> _About this exercise_: Somewhere below, one line contains "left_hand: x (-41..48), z" and a later line contains "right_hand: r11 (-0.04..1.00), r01". Output those two lines and everything between them exactly, and nothing else.

> _Data shown_:
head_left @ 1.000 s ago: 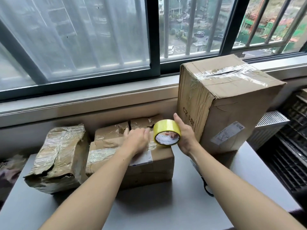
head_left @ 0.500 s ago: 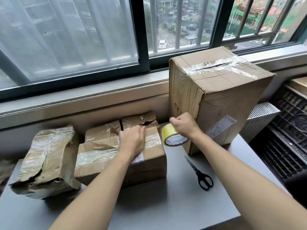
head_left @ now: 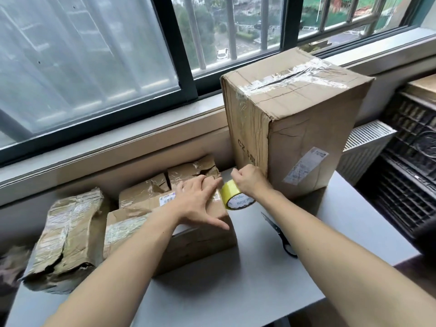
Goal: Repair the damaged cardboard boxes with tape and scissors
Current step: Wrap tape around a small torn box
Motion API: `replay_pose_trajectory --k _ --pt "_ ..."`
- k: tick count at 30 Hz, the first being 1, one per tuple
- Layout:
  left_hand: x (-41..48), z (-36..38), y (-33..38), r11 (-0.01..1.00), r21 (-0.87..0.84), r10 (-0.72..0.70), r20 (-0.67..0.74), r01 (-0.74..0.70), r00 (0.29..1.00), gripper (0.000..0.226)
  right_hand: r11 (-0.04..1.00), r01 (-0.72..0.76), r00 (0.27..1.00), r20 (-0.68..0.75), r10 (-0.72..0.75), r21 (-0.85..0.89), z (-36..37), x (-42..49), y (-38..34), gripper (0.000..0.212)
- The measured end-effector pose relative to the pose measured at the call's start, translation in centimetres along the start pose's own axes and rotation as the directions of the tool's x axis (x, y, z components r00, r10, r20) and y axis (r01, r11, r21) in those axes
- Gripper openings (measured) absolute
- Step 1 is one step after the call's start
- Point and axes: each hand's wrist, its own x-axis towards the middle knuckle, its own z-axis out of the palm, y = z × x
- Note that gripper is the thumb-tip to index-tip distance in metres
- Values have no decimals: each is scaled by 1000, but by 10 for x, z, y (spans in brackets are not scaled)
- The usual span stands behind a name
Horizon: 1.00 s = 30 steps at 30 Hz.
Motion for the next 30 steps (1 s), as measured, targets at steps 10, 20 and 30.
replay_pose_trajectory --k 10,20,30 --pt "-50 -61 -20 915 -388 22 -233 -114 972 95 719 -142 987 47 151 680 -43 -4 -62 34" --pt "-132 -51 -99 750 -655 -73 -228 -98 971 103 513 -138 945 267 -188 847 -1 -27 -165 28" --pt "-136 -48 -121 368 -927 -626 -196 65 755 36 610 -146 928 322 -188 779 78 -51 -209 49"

> _Task answer_:
  left_hand: x (-41..48), z (-36..38), y (-33..38), r11 (-0.01..1.00), r21 (-0.87..0.84), r10 (-0.72..0.70), r20 (-0.67..0.74), r01 (-0.74..0.70), r00 (0.29..1.00), gripper (0.000..0.226)
  right_hand: r11 (-0.04..1.00), r01 (-0.72..0.76), r00 (0.27..1.00), r20 (-0.68..0.75), r10 (-0.72..0.75), r21 (-0.85..0.89), z (-36..37), x (-42..49), y (-38..34), gripper (0.000..0.212)

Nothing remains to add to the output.